## Task goal
Go through the data and say how many lines include the string "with"; return only the figure.

---- The input

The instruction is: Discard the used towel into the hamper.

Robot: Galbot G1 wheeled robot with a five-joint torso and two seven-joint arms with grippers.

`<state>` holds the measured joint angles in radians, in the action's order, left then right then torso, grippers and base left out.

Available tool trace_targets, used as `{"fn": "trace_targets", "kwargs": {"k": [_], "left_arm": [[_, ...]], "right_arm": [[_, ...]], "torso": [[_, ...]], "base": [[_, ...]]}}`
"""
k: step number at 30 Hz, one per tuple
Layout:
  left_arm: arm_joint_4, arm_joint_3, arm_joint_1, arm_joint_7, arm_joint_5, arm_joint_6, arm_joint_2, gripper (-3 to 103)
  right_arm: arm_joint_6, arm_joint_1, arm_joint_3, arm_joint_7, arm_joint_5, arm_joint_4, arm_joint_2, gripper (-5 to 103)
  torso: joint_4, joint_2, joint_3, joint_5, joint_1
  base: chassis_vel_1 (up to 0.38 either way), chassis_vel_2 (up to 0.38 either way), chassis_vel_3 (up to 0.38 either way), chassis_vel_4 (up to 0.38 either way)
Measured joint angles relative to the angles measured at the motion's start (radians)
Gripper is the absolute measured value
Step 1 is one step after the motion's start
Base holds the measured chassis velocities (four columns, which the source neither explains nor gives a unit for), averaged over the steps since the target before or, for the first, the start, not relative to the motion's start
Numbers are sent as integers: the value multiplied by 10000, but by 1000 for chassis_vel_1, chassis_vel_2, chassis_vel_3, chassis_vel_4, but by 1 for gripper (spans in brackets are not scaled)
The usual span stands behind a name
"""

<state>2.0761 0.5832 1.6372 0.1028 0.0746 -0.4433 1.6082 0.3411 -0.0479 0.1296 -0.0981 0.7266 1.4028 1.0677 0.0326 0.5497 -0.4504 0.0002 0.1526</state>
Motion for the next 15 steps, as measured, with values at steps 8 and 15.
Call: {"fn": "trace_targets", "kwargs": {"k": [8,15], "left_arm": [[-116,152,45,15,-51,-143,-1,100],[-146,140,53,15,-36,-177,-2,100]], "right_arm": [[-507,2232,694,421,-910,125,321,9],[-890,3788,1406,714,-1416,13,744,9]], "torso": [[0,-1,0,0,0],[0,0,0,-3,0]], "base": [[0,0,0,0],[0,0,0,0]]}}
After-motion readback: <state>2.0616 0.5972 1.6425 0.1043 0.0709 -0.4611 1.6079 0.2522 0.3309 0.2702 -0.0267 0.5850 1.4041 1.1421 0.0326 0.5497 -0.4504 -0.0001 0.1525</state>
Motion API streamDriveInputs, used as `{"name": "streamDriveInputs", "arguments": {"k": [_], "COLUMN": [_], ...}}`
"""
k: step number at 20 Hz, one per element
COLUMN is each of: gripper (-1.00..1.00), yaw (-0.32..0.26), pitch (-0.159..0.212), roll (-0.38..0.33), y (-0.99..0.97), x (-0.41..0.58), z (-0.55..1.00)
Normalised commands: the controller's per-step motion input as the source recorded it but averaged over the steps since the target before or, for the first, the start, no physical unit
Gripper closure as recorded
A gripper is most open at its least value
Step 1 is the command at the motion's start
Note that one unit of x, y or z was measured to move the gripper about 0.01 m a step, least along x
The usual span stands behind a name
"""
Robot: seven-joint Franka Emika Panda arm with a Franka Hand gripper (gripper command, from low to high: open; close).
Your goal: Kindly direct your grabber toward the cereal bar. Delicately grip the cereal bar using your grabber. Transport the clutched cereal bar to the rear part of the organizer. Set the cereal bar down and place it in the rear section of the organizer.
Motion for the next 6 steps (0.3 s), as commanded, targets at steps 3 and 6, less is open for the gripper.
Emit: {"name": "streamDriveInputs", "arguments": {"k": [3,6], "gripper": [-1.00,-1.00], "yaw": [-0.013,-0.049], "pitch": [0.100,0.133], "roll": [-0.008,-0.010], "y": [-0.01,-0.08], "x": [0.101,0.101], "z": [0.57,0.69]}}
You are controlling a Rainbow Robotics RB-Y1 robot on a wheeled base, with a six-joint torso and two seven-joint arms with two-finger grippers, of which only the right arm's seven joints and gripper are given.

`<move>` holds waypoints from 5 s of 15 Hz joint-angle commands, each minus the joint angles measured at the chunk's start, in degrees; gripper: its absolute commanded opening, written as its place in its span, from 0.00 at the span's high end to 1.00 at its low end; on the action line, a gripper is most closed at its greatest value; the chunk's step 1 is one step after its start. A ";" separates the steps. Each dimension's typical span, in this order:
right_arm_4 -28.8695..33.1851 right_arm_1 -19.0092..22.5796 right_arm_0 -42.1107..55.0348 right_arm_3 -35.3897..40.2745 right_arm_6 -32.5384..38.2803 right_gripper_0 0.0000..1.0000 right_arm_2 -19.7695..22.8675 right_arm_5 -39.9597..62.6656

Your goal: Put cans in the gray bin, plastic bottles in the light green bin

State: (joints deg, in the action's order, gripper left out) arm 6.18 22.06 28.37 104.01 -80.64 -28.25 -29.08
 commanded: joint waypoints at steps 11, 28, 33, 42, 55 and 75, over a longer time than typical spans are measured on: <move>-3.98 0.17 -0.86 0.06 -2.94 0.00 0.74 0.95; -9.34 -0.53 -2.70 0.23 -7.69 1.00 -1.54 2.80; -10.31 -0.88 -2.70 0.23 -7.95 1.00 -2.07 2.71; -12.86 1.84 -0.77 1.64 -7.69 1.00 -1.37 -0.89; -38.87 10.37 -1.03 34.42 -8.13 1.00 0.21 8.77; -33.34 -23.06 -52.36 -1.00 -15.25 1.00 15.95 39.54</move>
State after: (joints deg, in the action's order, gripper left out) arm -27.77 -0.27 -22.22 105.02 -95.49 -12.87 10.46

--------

## Exercise response
4